Your instructions – Copy out each line containing "frame" from the entries below.

[Dataset items]
————————

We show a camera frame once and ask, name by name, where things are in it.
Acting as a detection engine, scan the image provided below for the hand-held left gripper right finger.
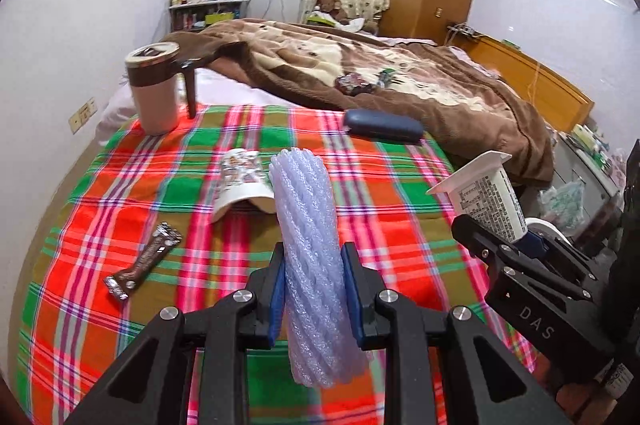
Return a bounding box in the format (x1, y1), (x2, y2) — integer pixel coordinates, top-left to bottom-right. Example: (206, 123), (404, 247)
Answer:
(341, 242), (573, 425)

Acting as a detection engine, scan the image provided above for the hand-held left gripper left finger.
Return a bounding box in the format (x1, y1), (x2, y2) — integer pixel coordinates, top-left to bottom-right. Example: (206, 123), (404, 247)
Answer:
(65, 242), (288, 425)

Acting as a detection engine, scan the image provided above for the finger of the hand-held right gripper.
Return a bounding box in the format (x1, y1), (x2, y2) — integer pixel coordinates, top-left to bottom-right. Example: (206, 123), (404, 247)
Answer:
(451, 214), (516, 280)
(525, 229), (599, 284)

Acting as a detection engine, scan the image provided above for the white squeeze tube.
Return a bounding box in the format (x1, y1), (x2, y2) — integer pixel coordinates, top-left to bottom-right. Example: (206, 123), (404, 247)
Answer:
(426, 150), (528, 241)

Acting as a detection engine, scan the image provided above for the white foam fruit net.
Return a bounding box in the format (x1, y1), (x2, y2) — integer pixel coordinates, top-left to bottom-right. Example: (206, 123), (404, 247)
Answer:
(269, 147), (368, 388)

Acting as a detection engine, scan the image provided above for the clear plastic bag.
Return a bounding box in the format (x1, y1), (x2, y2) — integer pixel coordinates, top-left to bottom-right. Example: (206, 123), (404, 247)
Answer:
(539, 180), (586, 236)

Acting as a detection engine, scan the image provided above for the cluttered side cabinet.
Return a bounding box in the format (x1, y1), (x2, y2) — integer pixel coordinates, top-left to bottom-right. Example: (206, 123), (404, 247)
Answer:
(552, 124), (627, 208)

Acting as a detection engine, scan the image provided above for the crushed printed paper cup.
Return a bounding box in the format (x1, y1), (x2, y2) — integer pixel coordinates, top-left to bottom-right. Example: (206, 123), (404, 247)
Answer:
(212, 148), (277, 224)

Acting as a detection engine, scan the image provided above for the brown chocolate bar wrapper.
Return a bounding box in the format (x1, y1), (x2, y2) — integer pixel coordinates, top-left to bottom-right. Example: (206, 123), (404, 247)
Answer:
(103, 223), (183, 302)

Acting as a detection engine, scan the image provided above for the brown plush blanket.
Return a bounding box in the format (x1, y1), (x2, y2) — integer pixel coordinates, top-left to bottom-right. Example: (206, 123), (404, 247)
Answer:
(162, 19), (555, 190)

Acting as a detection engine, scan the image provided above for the dark blue glasses case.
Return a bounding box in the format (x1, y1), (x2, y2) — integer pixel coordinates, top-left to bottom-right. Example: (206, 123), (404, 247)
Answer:
(342, 109), (425, 143)

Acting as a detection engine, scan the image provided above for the wooden headboard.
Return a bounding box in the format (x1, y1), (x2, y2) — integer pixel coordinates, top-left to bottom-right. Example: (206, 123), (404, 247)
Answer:
(462, 34), (596, 133)

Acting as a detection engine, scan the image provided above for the colourful plaid cloth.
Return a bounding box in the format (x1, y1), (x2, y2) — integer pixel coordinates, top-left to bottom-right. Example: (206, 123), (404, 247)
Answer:
(15, 104), (541, 425)

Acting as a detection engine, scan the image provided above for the crumpled shiny wrapper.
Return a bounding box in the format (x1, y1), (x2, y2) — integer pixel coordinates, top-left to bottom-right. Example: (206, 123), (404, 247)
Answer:
(335, 74), (378, 96)

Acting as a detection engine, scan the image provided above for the white bed sheet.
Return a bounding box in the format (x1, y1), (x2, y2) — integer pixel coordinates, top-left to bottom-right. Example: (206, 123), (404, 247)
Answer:
(95, 67), (301, 146)

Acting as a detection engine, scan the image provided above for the pink mug with brown lid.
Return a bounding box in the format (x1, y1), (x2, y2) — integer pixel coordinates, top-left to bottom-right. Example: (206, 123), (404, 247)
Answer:
(124, 42), (211, 136)

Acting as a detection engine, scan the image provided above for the brown teddy bear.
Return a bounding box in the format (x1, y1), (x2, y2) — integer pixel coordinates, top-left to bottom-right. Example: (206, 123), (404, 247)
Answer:
(315, 0), (351, 24)

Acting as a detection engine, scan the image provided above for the cluttered shelf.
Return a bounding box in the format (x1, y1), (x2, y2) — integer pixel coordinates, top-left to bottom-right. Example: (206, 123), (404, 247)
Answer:
(168, 0), (253, 33)

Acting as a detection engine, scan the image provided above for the power strip with cables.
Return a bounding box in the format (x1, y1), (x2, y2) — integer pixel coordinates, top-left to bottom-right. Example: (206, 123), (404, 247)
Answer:
(446, 21), (481, 38)

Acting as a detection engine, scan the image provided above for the wall socket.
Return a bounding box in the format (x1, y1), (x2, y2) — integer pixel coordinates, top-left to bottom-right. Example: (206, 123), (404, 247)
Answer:
(68, 97), (98, 134)

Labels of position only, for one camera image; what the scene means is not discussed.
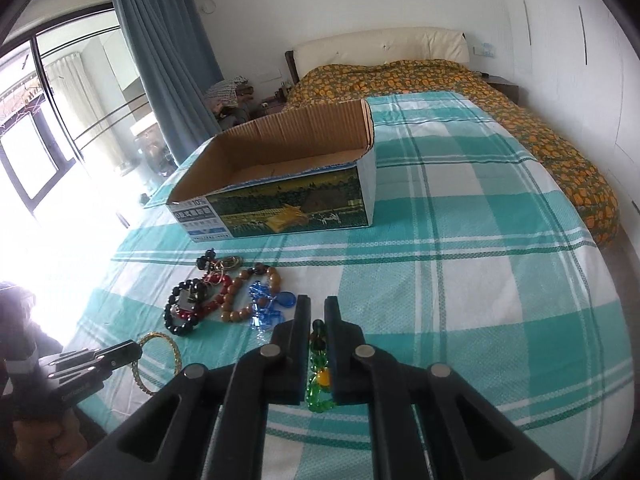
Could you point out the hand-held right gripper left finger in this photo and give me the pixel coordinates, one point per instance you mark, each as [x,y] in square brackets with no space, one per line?
[300,332]

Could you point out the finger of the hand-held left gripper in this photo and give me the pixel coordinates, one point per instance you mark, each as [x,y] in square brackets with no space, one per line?
[112,366]
[120,349]

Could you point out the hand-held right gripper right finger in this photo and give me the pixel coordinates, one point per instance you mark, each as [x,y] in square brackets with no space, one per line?
[334,332]

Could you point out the gold bangle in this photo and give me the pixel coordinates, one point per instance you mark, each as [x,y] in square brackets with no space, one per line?
[175,353]

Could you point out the cardboard box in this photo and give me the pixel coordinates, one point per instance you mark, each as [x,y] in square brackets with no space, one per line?
[300,205]

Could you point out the person's left hand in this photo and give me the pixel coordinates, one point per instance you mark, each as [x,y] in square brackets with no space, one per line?
[42,440]

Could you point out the teal plaid bed sheet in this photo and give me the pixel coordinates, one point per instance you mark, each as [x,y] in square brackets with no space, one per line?
[450,260]

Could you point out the dark wooden nightstand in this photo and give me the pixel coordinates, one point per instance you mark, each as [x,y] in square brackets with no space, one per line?
[270,107]
[502,87]

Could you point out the sliding glass door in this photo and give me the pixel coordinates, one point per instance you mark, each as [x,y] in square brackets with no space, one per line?
[60,110]

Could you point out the pile of clothes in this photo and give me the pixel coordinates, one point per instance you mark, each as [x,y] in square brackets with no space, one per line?
[227,95]

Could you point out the bed with orange floral cover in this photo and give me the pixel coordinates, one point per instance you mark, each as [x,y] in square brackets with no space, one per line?
[400,77]

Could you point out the cream padded headboard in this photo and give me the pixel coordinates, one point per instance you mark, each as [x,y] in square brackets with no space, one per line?
[375,45]

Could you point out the blue curtain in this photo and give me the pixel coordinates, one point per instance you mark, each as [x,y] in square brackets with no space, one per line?
[165,60]

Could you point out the white wardrobe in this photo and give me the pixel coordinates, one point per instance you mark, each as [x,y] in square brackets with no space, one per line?
[555,60]

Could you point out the wall socket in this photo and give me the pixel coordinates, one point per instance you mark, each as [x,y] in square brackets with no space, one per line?
[482,51]

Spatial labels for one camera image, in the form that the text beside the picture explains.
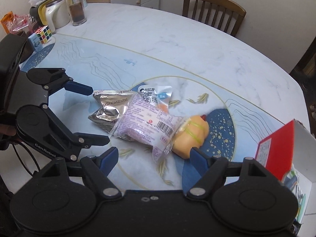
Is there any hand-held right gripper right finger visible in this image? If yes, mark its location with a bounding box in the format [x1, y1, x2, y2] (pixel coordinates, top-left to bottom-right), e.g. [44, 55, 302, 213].
[184, 147, 282, 198]

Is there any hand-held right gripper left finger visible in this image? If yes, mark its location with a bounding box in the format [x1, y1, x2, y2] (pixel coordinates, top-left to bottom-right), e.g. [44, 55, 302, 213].
[37, 146, 124, 198]

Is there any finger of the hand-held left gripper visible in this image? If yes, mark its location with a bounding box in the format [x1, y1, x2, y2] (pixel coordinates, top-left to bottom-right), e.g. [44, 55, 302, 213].
[45, 107, 111, 162]
[27, 67, 93, 104]

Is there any yellow bun packet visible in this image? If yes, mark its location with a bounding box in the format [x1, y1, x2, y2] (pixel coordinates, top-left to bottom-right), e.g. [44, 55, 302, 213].
[171, 114, 210, 159]

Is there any silver snack packet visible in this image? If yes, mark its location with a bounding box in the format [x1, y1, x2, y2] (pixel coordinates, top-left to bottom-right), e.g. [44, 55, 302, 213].
[88, 90, 137, 133]

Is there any purple bread packet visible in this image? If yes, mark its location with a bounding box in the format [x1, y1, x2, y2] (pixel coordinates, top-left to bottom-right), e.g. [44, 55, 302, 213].
[110, 92, 185, 162]

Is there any white sausage packet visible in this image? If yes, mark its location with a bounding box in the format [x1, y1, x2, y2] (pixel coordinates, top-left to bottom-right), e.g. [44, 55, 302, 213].
[137, 85, 173, 114]

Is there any red cardboard box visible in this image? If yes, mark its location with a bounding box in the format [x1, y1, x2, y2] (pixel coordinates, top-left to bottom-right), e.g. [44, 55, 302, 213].
[255, 119, 316, 237]

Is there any white marble desktop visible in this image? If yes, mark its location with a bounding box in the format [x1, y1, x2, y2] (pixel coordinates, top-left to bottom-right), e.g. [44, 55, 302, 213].
[0, 3, 311, 237]

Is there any person's left hand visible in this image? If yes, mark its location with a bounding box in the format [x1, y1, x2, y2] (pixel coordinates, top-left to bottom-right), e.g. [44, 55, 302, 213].
[0, 125, 17, 151]

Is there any small blue box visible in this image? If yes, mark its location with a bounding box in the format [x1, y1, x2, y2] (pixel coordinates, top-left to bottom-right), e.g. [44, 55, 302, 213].
[28, 33, 41, 52]

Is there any colourful puzzle cube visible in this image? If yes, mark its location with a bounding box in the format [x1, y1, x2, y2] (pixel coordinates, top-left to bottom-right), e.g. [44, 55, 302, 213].
[34, 25, 52, 44]

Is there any glass jar with white lid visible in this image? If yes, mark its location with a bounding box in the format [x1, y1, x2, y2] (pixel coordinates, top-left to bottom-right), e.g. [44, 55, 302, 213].
[62, 0, 87, 27]

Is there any red plastic packet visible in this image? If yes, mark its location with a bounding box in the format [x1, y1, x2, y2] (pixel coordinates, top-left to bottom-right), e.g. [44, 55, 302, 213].
[10, 14, 33, 34]

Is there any orange snack bag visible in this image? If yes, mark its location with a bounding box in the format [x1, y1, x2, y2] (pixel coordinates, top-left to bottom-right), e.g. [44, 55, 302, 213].
[1, 11, 15, 34]

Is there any teal white small packet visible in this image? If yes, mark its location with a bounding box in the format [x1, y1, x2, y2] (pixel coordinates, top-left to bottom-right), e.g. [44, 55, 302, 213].
[281, 169, 307, 203]

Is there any brown wooden chair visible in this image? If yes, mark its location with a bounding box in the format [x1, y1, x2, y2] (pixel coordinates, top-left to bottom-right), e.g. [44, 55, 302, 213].
[182, 0, 247, 37]

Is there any black cable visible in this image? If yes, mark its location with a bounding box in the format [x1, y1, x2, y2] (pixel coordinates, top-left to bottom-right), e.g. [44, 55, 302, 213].
[9, 138, 41, 177]

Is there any white kettle with yellow handle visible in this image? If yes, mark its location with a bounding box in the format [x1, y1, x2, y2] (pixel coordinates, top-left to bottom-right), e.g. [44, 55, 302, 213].
[37, 0, 71, 34]

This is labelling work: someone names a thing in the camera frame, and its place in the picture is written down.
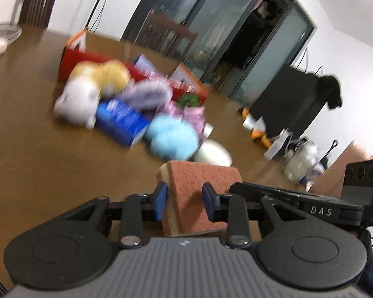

————————

Expected answer –
We show a camera frame once and ask, name by name, where things are in it.
This is labelling work: someone names a thing in the camera frame, and its place in the picture is written down.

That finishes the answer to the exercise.